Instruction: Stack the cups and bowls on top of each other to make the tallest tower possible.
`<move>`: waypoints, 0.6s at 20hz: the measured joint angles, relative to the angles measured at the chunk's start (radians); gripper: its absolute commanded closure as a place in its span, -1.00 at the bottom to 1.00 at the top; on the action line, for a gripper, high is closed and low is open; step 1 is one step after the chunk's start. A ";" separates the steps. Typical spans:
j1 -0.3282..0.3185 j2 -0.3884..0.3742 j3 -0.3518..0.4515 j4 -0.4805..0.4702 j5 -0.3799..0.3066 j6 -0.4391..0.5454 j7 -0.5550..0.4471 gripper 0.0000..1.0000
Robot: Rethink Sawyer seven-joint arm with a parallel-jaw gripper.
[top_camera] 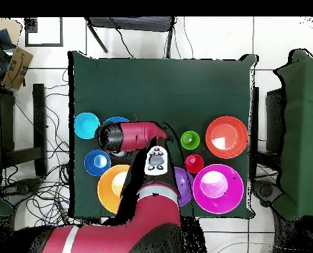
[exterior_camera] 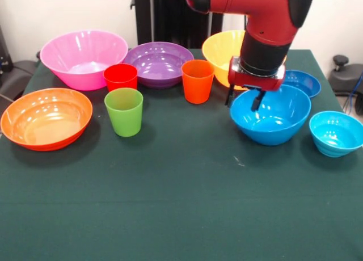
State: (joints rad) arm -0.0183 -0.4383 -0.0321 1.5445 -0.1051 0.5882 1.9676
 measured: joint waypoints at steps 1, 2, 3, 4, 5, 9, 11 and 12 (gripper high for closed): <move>-0.007 0.000 0.007 0.004 -0.010 0.000 0.000 -1.00; -0.022 0.001 0.024 0.015 -0.033 -0.001 0.000 -1.00; -0.030 0.002 0.034 0.020 -0.046 -0.003 0.000 -1.00; -0.031 0.003 0.036 0.021 -0.049 -0.003 0.000 -1.00; -0.038 0.005 0.045 0.025 -0.061 -0.008 0.000 -1.00; -0.062 0.015 0.079 0.041 -0.106 -0.030 0.000 -1.00; -0.074 0.016 0.098 0.049 -0.125 -0.034 0.000 -1.00; -0.078 0.016 0.105 0.051 -0.130 -0.035 0.000 -1.00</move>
State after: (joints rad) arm -0.0959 -0.4227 0.0731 1.5951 -0.2352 0.5529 1.9676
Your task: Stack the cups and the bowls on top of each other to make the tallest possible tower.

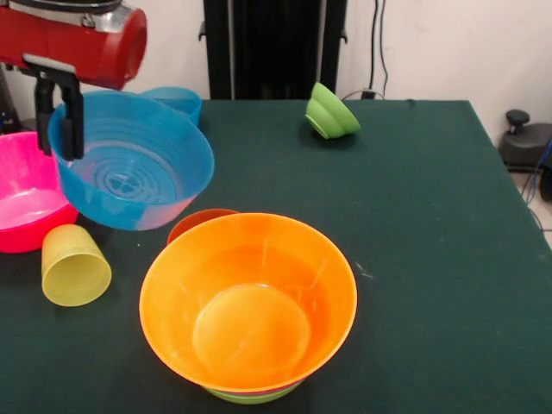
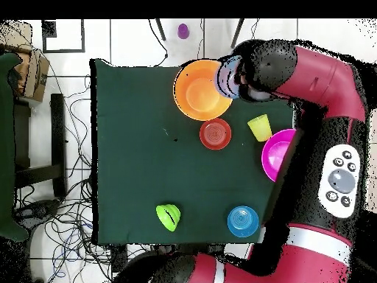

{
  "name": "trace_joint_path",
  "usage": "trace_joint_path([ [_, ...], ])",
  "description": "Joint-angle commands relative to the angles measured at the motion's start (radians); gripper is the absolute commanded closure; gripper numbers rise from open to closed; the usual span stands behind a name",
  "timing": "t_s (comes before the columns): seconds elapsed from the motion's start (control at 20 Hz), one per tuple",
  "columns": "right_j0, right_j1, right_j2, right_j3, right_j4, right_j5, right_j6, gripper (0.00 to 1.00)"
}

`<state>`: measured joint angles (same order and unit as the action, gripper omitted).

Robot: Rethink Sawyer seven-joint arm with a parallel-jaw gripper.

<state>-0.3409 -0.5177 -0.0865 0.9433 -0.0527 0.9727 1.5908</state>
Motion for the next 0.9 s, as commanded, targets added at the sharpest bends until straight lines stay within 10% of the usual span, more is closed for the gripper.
trace_joint_path([
  [0.05, 0.022, 0.063, 0.032, -0.001, 0.003, 0.058, 0.154, 1.0],
  [0.9, 0.078, 0.088, -0.014, -0.031, -0.012, 0.071, 0.193, 1.0],
])
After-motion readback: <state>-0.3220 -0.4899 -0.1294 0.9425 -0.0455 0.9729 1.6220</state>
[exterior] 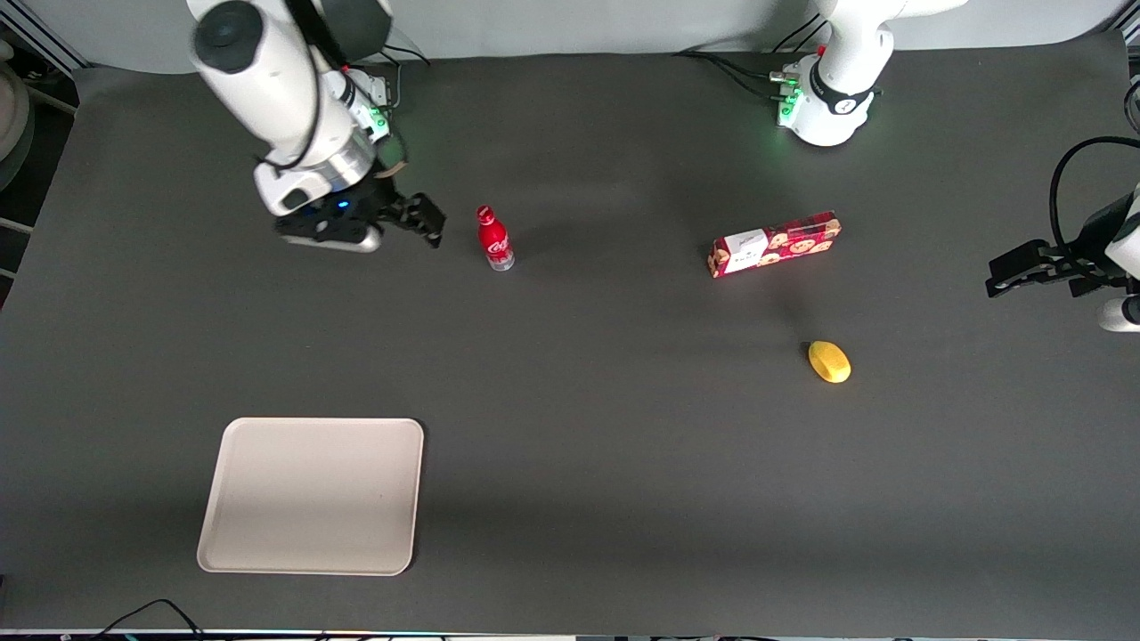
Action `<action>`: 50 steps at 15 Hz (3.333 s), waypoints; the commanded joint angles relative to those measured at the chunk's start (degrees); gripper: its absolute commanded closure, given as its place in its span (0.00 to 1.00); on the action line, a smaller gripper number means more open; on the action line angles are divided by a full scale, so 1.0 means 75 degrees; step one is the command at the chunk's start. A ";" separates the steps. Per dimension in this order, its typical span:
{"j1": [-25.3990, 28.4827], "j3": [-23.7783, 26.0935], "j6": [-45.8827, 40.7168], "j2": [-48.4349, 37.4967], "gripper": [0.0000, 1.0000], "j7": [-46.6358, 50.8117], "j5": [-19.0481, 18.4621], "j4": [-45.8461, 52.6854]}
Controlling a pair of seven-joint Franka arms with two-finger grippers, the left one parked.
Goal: Place coke bottle on tray
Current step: 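Move the open right gripper over the red Coca-Cola bottle, then lower the right gripper around the bottle and close on it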
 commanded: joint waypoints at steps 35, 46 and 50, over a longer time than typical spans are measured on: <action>-0.2085 0.4824 0.4015 -0.0597 0.00 0.0957 0.1364 -0.2959; -0.2225 0.4859 0.3980 -0.0585 0.60 0.0840 0.1364 -0.2936; -0.2226 0.4859 0.3992 -0.0585 1.00 0.0839 0.1352 -0.2924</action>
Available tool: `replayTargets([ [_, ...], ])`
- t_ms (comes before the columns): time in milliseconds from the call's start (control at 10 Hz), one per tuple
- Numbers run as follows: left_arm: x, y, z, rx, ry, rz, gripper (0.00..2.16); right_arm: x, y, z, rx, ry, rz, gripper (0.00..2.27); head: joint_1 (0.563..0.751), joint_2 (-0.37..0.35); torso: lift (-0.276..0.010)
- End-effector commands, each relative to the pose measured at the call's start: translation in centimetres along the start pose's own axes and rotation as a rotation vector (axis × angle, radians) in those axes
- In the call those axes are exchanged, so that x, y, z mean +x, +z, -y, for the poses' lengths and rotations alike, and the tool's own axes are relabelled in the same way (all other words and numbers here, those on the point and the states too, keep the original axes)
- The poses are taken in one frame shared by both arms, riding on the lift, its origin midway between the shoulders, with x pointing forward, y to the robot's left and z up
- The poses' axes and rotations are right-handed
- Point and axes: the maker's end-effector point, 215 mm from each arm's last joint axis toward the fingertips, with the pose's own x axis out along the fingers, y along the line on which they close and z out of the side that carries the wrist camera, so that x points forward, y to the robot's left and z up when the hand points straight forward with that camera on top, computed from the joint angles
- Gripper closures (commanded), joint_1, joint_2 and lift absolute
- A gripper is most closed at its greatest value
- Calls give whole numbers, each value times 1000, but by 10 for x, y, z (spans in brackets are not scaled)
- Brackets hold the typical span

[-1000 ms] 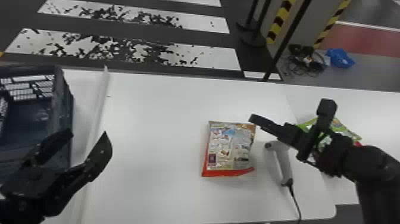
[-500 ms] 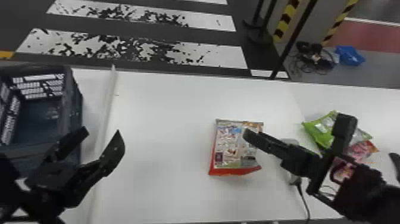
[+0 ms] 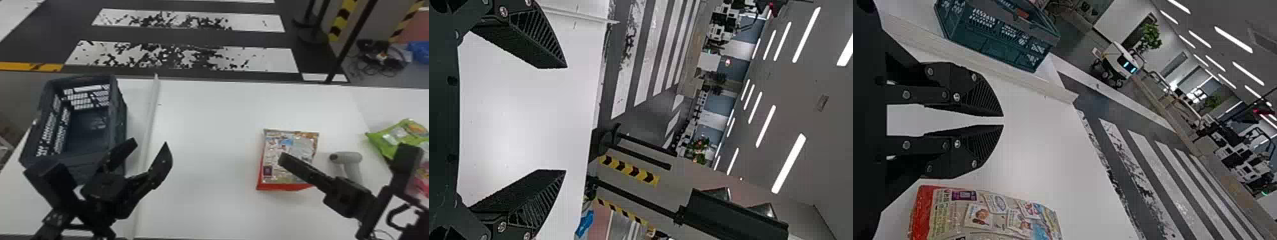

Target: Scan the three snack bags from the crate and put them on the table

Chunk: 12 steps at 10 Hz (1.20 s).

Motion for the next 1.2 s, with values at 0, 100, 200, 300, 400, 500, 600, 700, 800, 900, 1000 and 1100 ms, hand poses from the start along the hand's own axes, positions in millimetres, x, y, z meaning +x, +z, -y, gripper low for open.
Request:
replayTargets([
  [0, 1, -4, 4, -8, -8, -3, 137, 10, 16, 20, -89, -65, 75, 2243, 695, -25, -94],
  [100, 2, -5, 5, -8, -9, -1, 137, 20, 16, 34, -153, -101, 121, 2246, 695, -36, -94],
  [200, 2, -6, 6, -10, -11, -4, 137, 27, 11, 43, -194, -119, 161, 2243, 695, -54, -94],
  [300, 4, -8, 6, -12, -12, -5, 137, 33, 17, 41, -304, -155, 244, 2243, 695, -66, -94],
  [400, 4, -9, 7, -12, -14, -6, 137, 39, 17, 38, -397, -197, 299, 2243, 695, -69, -94],
  [500, 5, -8, 8, -12, -18, 1, 137, 46, 7, 40, -440, -222, 317, 2246, 695, -72, -94],
  [600, 4, -8, 7, -8, -17, -1, 137, 53, -5, 46, -464, -238, 322, 2243, 695, -67, -94],
  [700, 5, -8, 5, -7, -13, 2, 137, 53, -13, 45, -461, -236, 322, 2243, 695, -55, -94],
  [800, 7, -6, 6, -10, -3, 6, 137, 50, -19, 43, -459, -241, 325, 2243, 695, -41, -94],
  [900, 11, -5, 7, -14, 13, 11, 137, 49, -23, 44, -480, -259, 330, 2243, 695, -37, -94],
  [1000, 13, -3, 13, -18, 9, 15, 137, 49, -28, 50, -492, -274, 327, 2246, 695, -31, -94],
  [1100, 15, -4, 14, -17, 20, 14, 137, 50, -35, 61, -496, -299, 322, 2243, 695, -36, -94],
])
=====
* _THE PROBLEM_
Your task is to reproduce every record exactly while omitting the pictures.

* _FINISHED TASK_
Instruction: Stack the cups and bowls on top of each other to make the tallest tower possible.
`<move>`: waypoints, 0.6s at 20hz: the measured joint angles, relative to the angles measured at the chunk's start (radians); gripper: its absolute commanded closure as a place in its span, -1.00 at the bottom to 1.00 at the top; on the action line, for a gripper, high is closed and low is open; step 1 is one step after the chunk's start. A ";" separates the steps. Typical spans:
j1 -0.3282..0.3185 j2 -0.3884..0.3742 j3 -0.3518..0.4515 j4 -0.4805..0.4702 j5 -0.3799..0.3066 j6 -0.4391..0.5454 j7 -0.5550..0.4471 gripper 0.0000..1.0000
Robot: Rethink Sawyer seven-joint arm with a parallel-jaw gripper.
[top_camera] 
[exterior_camera] 
State: (joints rad) arm -0.0183 -0.4383 -0.0321 1.5445 -0.1051 0.5882 1.9676
 measured: joint waypoints at steps 1, 2, 3, 4, 5, 9, 11 and 12 (gripper high for closed): <move>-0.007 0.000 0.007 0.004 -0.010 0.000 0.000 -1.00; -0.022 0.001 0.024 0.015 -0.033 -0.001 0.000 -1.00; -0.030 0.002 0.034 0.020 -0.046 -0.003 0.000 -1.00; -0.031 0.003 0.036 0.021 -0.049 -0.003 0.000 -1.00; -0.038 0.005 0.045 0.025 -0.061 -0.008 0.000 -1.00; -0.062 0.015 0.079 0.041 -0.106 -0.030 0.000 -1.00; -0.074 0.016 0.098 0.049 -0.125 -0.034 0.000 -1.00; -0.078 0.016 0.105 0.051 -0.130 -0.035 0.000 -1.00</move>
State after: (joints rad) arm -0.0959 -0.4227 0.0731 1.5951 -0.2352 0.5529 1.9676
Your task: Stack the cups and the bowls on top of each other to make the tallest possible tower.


{
  "name": "trace_joint_path",
  "usage": "trace_joint_path([ [_, ...], ])",
  "description": "Joint-angle commands relative to the angles measured at the motion's start (radians); gripper is the absolute commanded closure; gripper numbers rise from open to closed; the usual span stands behind a name",
  "timing": "t_s (comes before the columns): seconds elapsed from the motion's start (control at 20 Hz), one per tuple",
  "columns": "right_j0, right_j1, right_j2, right_j3, right_j4, right_j5, right_j6, gripper (0.00 to 1.00)"
}

`<state>`: measured joint angles (same order and unit as the action, gripper omitted).

Robot: Rethink Sawyer seven-joint arm with a parallel-jaw gripper.

<state>-0.3409 -0.5177 -0.0865 0.9433 -0.0527 0.9727 1.5908</state>
Motion for the next 0.9 s, as commanded, targets added at the sharpest bends until straight lines stay within 10% of the usual span, more is closed for the gripper.
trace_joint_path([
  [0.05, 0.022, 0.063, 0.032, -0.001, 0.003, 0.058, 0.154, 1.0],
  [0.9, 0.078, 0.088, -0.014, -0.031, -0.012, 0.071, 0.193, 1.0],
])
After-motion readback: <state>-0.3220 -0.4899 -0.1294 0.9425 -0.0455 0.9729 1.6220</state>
[exterior] 
Action `<action>`: 50 steps at 15 Hz (3.333 s), waypoints; the commanded joint angles relative to those measured at the chunk's start (degrees); gripper: its absolute commanded closure, given as its place in its span (0.00 to 1.00); on the action line, a smaller gripper number means more open; on the action line angles are divided by a full scale, so 1.0 means 75 degrees; step one is the command at the chunk's start. A ";" separates the steps. Per dimension in this order, its typical span:
{"j1": [-25.3990, 28.4827], "j3": [-23.7783, 26.0935], "j6": [-45.8827, 40.7168], "j2": [-48.4349, 37.4967], "gripper": [0.0000, 1.0000], "j7": [-46.6358, 50.8117], "j5": [-19.0481, 18.4621], "j4": [-45.8461, 52.6854]}
Controlling a pair of seven-joint Franka arms with two-finger grippers, the left one parked.
Goal: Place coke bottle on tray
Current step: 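Move the open right gripper over the red Coca-Cola bottle, then lower the right gripper around the bottle and close on it
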 commanded: joint waypoints at steps 35, 46 and 50, over a longer time than typical spans are measured on: <action>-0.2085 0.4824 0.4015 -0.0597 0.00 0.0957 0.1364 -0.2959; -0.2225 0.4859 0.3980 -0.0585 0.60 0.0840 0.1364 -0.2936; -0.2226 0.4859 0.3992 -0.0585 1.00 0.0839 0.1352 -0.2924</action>
Available tool: `replayTargets([ [_, ...], ])`
- t_ms (comes before the columns): time in milliseconds from the call's start (control at 10 Hz), one per tuple
- Numbers run as follows: left_arm: x, y, z, rx, ry, rz, gripper (0.00..2.16); right_arm: x, y, z, rx, ry, rz, gripper (0.00..2.27); head: joint_1 (0.563..0.751), joint_2 (-0.37..0.35); torso: lift (-0.276..0.010)
- End-effector commands, each relative to the pose measured at the call's start: translation in centimetres along the start pose's own axes and rotation as a rotation vector (axis × angle, radians) in those axes
- In the call those axes are exchanged, so that x, y, z mean +x, +z, -y, for the poses' lengths and rotations alike, and the tool's own axes are relabelled in the same way (all other words and numbers here, those on the point and the states too, keep the original axes)
- The poses are taken in one frame shared by both arms, riding on the lift, its origin midway between the shoulders, with x pointing forward, y to the robot's left and z up
- The poses' axes and rotations are right-handed
- Point and axes: the maker's end-effector point, 215 mm from each arm's last joint axis toward the fingertips, with the pose's own x axis out along the fingers, y along the line on which they close and z out of the side that carries the wrist camera, so that x points forward, y to the robot's left and z up when the hand points straight forward with that camera on top, computed from the joint angles
- Gripper closures (commanded), joint_1, joint_2 and lift absolute
- A gripper is most closed at its greatest value
- Calls give whole numbers, each value times 1000, but by 10 for x, y, z (spans in brackets are not scaled)
- Brackets hold the typical span

[-1000 ms] 
[-500 ms] 
[+0 ms] 

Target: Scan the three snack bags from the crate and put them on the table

Chunk: 12 steps at 10 Hz (1.20 s).

Motion for the next 1.2 s, with values at 0, 100, 200, 300, 400, 500, 600, 700, 800, 900, 1000 and 1100 ms, hand poses from the start along the hand's own axes, positions in millimetres, x, y, z meaning +x, +z, -y, gripper low for open.
Request:
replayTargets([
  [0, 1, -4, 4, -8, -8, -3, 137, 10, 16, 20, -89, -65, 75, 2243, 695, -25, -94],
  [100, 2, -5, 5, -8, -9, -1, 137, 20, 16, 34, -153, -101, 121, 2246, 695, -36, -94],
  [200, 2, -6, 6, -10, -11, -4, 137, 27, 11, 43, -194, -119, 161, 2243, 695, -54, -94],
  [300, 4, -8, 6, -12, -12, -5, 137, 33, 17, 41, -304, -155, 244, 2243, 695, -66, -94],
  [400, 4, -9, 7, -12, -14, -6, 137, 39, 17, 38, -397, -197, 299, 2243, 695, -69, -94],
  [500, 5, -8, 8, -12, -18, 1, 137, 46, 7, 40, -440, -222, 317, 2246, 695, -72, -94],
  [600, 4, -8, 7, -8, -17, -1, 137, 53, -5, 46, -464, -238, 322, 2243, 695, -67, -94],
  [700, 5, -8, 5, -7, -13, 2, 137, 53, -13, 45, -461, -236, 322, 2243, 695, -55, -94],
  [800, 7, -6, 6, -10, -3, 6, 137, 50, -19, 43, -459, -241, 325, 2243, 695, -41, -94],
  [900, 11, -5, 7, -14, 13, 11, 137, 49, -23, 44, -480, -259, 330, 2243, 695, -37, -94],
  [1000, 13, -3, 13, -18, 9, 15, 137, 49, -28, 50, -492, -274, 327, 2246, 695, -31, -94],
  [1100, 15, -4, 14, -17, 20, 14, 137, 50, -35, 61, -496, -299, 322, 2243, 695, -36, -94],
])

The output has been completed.